## Available data
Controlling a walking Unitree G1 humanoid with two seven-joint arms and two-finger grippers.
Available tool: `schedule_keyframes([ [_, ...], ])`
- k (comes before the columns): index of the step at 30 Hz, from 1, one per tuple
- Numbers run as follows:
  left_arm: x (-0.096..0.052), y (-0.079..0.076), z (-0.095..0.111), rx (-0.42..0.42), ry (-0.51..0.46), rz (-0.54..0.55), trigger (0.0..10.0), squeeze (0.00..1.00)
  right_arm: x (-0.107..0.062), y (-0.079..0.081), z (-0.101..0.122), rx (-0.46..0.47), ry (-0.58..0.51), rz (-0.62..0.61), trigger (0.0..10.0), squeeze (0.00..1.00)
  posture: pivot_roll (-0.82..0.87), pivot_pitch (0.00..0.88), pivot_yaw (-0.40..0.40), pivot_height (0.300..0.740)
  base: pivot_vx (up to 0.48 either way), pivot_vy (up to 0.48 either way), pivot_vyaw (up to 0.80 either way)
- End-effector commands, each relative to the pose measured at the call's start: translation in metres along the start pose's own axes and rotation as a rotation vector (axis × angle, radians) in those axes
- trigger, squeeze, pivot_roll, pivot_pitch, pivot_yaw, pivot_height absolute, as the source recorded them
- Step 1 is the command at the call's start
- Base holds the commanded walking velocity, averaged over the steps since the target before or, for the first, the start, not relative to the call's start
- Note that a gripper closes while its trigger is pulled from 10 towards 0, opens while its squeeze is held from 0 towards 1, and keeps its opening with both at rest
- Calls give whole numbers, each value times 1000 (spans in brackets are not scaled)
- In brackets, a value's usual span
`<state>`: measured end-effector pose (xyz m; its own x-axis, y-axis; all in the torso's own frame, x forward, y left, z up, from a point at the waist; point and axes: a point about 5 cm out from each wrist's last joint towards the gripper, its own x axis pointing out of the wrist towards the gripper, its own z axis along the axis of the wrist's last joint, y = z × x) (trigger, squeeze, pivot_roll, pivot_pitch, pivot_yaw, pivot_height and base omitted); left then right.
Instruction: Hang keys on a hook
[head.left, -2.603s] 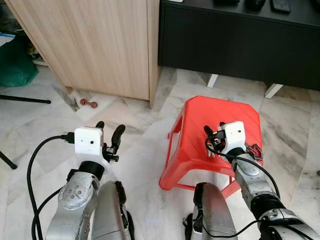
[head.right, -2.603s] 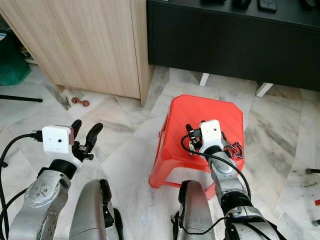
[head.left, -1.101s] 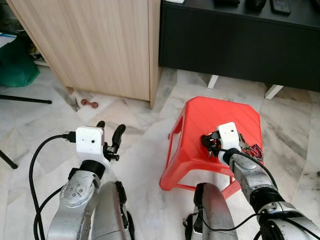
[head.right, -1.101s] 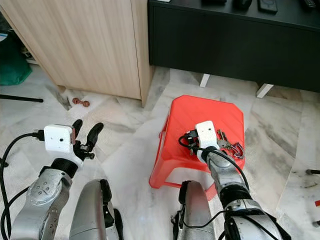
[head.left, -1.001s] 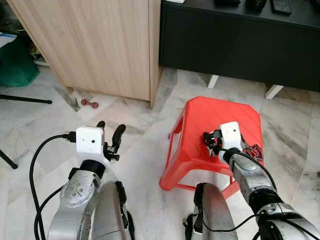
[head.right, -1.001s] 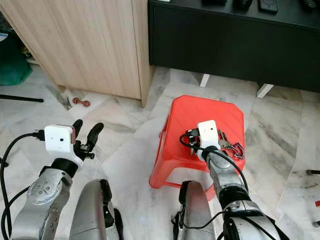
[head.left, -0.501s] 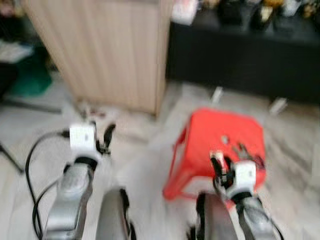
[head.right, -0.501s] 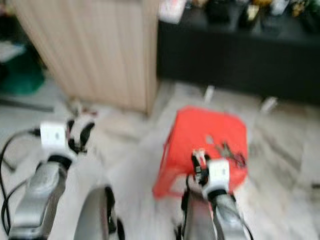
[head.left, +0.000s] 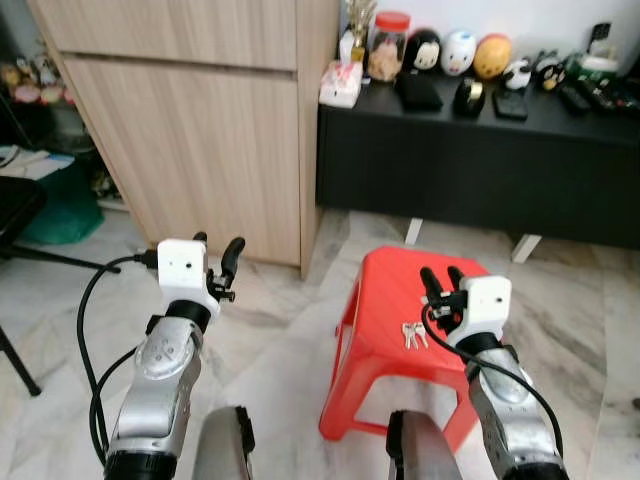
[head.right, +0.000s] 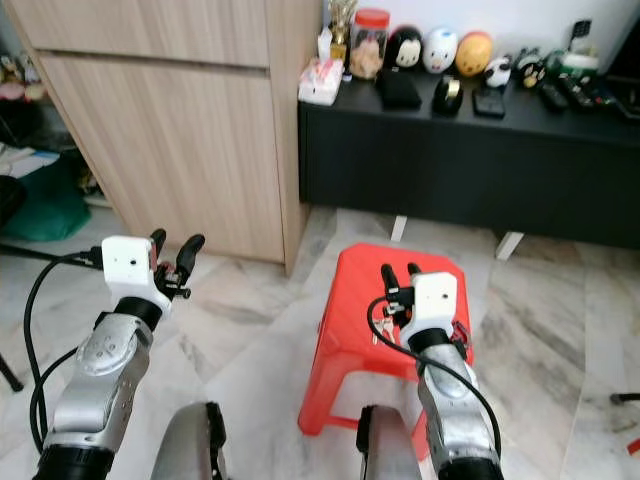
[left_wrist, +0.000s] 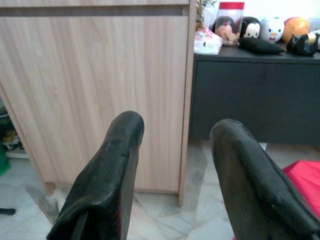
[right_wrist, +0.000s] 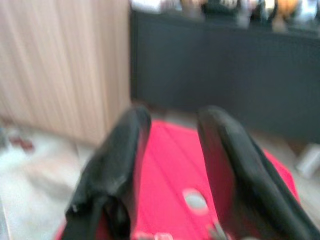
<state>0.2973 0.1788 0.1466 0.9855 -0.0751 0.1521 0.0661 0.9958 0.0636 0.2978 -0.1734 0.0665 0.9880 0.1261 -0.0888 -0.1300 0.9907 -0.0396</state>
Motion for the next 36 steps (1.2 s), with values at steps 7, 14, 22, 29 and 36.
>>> schedule_keyframes([
  [7, -9, 0, -2, 26, 0, -12, 10000, 0, 7, 9, -15, 9, 127, 49, 10000, 0, 27, 3, -40, 568, 0, 0, 0],
  [14, -24, -1, -4, 24, 19, -8, 10000, 0, 13, 15, -15, 20, 144, 72, 10000, 0, 36, 62, -53, 568, 0, 0, 0],
  [22, -42, -6, -4, 7, 44, 7, 10000, 0, 24, 8, -8, 41, 150, 33, 10000, 1000, 42, 137, -85, 568, 0, 0, 0],
  [29, -51, -3, -3, 9, 56, 41, 10000, 0, 30, 19, -9, 47, 187, 66, 10000, 1000, 51, 166, -101, 568, 0, 0, 0],
  [36, -55, -4, -2, 6, 70, 47, 10000, 0, 32, 32, -18, 44, 262, 131, 10000, 31, 54, 169, -102, 568, 0, 0, 0],
])
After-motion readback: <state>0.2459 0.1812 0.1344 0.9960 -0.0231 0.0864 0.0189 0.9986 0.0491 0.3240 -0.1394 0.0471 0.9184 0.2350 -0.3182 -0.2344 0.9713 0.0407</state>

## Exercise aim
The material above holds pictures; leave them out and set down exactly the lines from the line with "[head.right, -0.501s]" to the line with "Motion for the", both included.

## Answer
[head.right, -0.501s] 
[head.left, +0.000s] 
[head.right, +0.000s] 
[left_wrist, +0.000s] 
[right_wrist, +0.000s] 
<state>0.2973 0.1788 0.1466 0.9855 -0.0751 0.1521 0.0661 0.9958 0.0636 0.2978 -0.1734 0.0665 0.9880 0.1261 -0.0888 -0.1300 0.9907 -0.0396</state>
Motion for the next 36 steps (1.2 s), with values at steps 7, 14, 22, 29 and 36.

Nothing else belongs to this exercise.